Structure of active human telomerase with telomere shelterin protein TPP1

Human telomerase is a RNA-protein complex that extends the 3' end of linear chromosomes by synthesizing multiple copies of the telomeric repeat TTAGGG(1). Its activity is a determinant of cancer progression, stem cell renewal and cellular aging(2-5). Telomerase is recruited to telomeres and activated for telomere repeat synthesis by the telomere shelterin protein TPP1(6,7). Human telomerase has a bilobal structure with a catalytic core ribonuclear protein and a H and ACA box ribonuclear protein(8,9).
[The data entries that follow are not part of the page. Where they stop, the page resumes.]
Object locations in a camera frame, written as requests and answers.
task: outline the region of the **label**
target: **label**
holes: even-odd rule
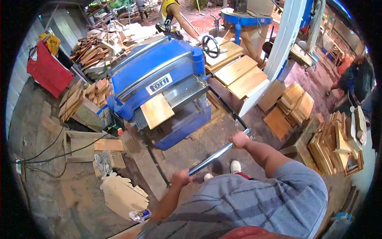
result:
[[[170,73],[165,74],[164,76],[160,77],[153,83],[151,83],[149,86],[146,87],[147,92],[152,96],[160,89],[165,88],[170,83],[172,83],[172,78],[170,76]]]
[[[150,212],[147,211],[147,210],[144,210],[144,211],[140,211],[140,212],[138,212],[138,215],[140,215],[142,218],[145,218],[145,217],[147,217],[148,215],[150,215]]]

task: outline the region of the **water bottle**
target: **water bottle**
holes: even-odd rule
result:
[[[150,216],[150,212],[148,210],[144,211],[131,211],[129,212],[129,216],[133,221],[137,221],[139,223],[143,223],[146,217]]]

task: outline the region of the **forearm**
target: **forearm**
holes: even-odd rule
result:
[[[171,215],[178,206],[178,200],[182,186],[173,185],[170,187],[166,195],[158,203],[157,208],[154,210],[150,222],[162,221]]]
[[[243,148],[265,170],[267,178],[271,178],[280,165],[292,160],[272,146],[252,140],[248,140]]]
[[[180,26],[186,31],[188,35],[197,39],[195,31],[185,21],[182,21],[182,23],[180,23]]]

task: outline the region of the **sneaker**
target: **sneaker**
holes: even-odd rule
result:
[[[234,174],[236,172],[241,172],[240,162],[237,160],[232,160],[231,165],[230,165],[230,171],[232,174]]]
[[[214,177],[214,176],[208,172],[208,173],[206,173],[206,174],[204,175],[203,180],[204,180],[204,181],[207,181],[208,179],[213,178],[213,177]]]

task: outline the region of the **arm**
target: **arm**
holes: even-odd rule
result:
[[[175,211],[178,205],[180,191],[193,180],[193,177],[188,175],[188,171],[189,169],[182,169],[172,175],[172,185],[154,210],[150,217],[150,222],[161,222]]]
[[[230,141],[234,144],[235,148],[242,148],[248,151],[255,162],[265,170],[267,178],[271,178],[279,166],[292,160],[270,145],[250,140],[241,131],[232,135]]]
[[[187,24],[187,22],[184,20],[184,18],[180,14],[179,5],[177,4],[169,5],[167,7],[167,13],[173,14],[176,20],[179,22],[179,25],[186,31],[186,33],[200,42],[200,40],[197,38],[195,31]]]

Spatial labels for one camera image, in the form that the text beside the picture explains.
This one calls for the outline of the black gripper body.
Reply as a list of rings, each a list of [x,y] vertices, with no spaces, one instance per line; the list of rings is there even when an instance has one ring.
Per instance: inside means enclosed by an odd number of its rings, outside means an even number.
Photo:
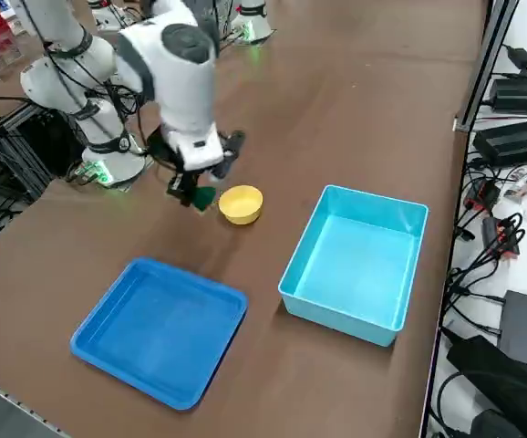
[[[210,173],[212,167],[194,170],[194,171],[185,171],[184,169],[176,169],[174,176],[170,179],[171,185],[196,185],[200,176],[204,173]]]

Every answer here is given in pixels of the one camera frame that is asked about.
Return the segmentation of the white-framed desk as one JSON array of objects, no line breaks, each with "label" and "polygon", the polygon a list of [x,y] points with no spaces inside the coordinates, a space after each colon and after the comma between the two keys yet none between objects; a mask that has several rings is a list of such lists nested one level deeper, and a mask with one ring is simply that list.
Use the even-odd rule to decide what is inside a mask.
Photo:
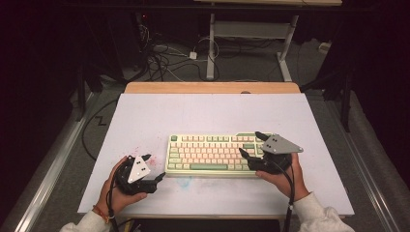
[{"label": "white-framed desk", "polygon": [[[232,4],[234,7],[290,7],[296,10],[307,10],[310,7],[329,9],[340,7],[342,0],[195,0],[204,3],[206,7],[222,7]],[[292,78],[286,64],[286,55],[297,27],[299,14],[291,15],[288,22],[251,22],[238,20],[216,19],[216,14],[210,14],[209,41],[207,55],[206,79],[215,80],[217,74],[216,58],[220,47],[216,38],[245,38],[284,40],[283,49],[276,53],[276,59],[281,76],[285,82]]]}]

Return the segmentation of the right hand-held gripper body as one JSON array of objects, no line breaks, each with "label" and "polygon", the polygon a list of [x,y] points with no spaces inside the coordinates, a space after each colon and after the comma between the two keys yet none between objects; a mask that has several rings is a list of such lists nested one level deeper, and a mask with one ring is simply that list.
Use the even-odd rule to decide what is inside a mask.
[{"label": "right hand-held gripper body", "polygon": [[262,157],[257,161],[249,161],[250,170],[261,170],[278,175],[292,164],[291,154],[302,153],[304,149],[285,139],[279,134],[271,134],[267,141],[263,141],[260,150]]}]

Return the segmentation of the person's right hand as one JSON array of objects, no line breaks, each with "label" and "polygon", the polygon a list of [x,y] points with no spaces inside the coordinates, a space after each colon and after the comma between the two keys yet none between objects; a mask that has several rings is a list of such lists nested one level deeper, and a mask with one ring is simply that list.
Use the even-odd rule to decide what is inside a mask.
[{"label": "person's right hand", "polygon": [[296,153],[292,154],[292,166],[286,170],[286,175],[273,175],[264,171],[256,171],[255,175],[275,185],[277,189],[288,198],[294,195],[294,201],[303,199],[309,195],[305,185],[302,166]]}]

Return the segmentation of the green and cream keyboard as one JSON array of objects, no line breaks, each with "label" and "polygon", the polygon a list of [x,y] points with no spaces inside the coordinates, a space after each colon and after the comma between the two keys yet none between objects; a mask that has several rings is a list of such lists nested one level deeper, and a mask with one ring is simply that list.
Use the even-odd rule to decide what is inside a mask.
[{"label": "green and cream keyboard", "polygon": [[165,172],[178,176],[252,177],[240,149],[261,158],[263,141],[253,133],[172,134],[169,136]]}]

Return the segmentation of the metal floor rail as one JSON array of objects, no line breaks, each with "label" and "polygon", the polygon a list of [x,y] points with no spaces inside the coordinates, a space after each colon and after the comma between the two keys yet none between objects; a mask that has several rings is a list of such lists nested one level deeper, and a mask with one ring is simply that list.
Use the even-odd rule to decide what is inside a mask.
[{"label": "metal floor rail", "polygon": [[80,116],[73,116],[66,126],[63,127],[56,142],[51,147],[50,154],[52,159],[49,162],[48,169],[41,178],[37,190],[18,221],[14,232],[30,232],[34,227],[53,192],[74,144],[90,115],[90,111],[94,108],[99,97],[99,94],[91,93],[85,102],[85,112]]},{"label": "metal floor rail", "polygon": [[334,118],[334,121],[337,124],[338,129],[343,135],[344,141],[347,143],[352,163],[355,166],[356,172],[362,184],[364,185],[364,190],[366,191],[367,197],[369,198],[369,201],[371,202],[375,213],[379,217],[385,232],[400,232],[400,229],[390,211],[387,201],[380,188],[372,178],[369,169],[367,168],[366,163],[362,158],[362,154],[360,153],[351,136],[351,133],[345,130],[344,126],[339,120],[340,116],[337,110],[337,106],[330,101],[327,101],[326,104],[332,114],[332,117]]}]

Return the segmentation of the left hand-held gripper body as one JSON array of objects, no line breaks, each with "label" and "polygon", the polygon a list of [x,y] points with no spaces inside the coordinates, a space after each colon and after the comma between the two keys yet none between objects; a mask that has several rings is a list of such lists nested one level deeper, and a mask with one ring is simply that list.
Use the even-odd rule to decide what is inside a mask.
[{"label": "left hand-held gripper body", "polygon": [[157,185],[152,180],[144,180],[149,173],[150,169],[142,157],[128,156],[114,174],[116,187],[126,195],[154,193]]}]

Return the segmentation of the black metal stand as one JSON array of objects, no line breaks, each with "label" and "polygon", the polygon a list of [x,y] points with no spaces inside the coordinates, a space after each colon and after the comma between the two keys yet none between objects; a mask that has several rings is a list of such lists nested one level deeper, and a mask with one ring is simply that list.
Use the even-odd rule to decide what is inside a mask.
[{"label": "black metal stand", "polygon": [[77,118],[79,122],[86,111],[85,87],[88,86],[92,93],[100,93],[103,90],[101,75],[95,65],[80,64],[76,71],[77,80]]},{"label": "black metal stand", "polygon": [[322,89],[325,101],[340,99],[340,122],[346,132],[350,132],[349,111],[353,72],[349,65],[342,65],[300,87],[302,93],[311,89]]}]

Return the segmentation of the person's left hand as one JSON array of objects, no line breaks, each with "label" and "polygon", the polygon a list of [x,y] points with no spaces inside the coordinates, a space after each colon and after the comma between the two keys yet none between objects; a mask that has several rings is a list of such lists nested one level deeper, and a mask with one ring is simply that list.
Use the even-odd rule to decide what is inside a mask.
[{"label": "person's left hand", "polygon": [[145,192],[135,195],[126,195],[113,186],[115,183],[114,174],[117,168],[126,160],[127,158],[123,157],[115,164],[107,180],[102,185],[99,200],[93,208],[93,212],[101,217],[107,218],[109,216],[109,210],[112,210],[114,214],[119,214],[127,206],[143,200],[148,196]]}]

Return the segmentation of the white board sheet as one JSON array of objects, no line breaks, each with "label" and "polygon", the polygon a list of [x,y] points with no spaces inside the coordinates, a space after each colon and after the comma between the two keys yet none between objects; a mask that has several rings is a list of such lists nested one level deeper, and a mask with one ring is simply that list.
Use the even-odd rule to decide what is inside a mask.
[{"label": "white board sheet", "polygon": [[[341,216],[354,213],[302,94],[124,94],[107,131],[81,213],[96,203],[111,168],[126,155],[150,155],[150,175],[164,170],[172,134],[278,133],[301,146],[304,180],[320,203]],[[288,200],[272,184],[255,176],[241,178],[166,175],[155,193],[129,206],[137,218],[282,218]]]}]
Here we report cryo-electron microscopy structures of human telomerase catalytic core of telomerase reverse transcriptase (TERT) and telomerase RNA (TER (also known as hTR)), and of telomerase with the shelterin protein TPP1. TPP1 forms a structured interface with the TERT-unique telomerase essential N-terminal domain (TEN) and the telomerase RAP motif (TRAP) that are unique to TERT, and conformational dynamics of TEN-TRAP are damped upon TPP1 binding, defining the requirements for recruitment and activation. The structures further reveal that the elements of TERT and TER that are involved in template and telomeric DNA handling-including the TEN domain and the TRAP-thumb helix channel-are largely structurally homologous to those in Tetrahymena telomerase(10), and provide unique insights into the mechanism of telomerase activity. The binding site of the telomerase inhibitor BIBR1532(11,12 )overlaps a critical interaction between the TER pseudoknot and the TERT thumb domain. Numerous mutations leading to telomeropathies(13,14) are located at the TERT-TER and TEN-TRAP-TPP1 interfaces, highlighting the importance of TER-TERT and TPP1 interactions for telomerase activity, recruitment and as drug targets.

Automated summary

This study reveals the structure of human telomerase and its interaction with TPP1. The binding of TPP1 to TERT activates telomerase activity. Additionally, the study found that elements in TERT and TER involved in template and telomeric DNA handling are structurally similar to those in Tetrahymena telomerase, providing unique insights into the mechanism of telomerase activity.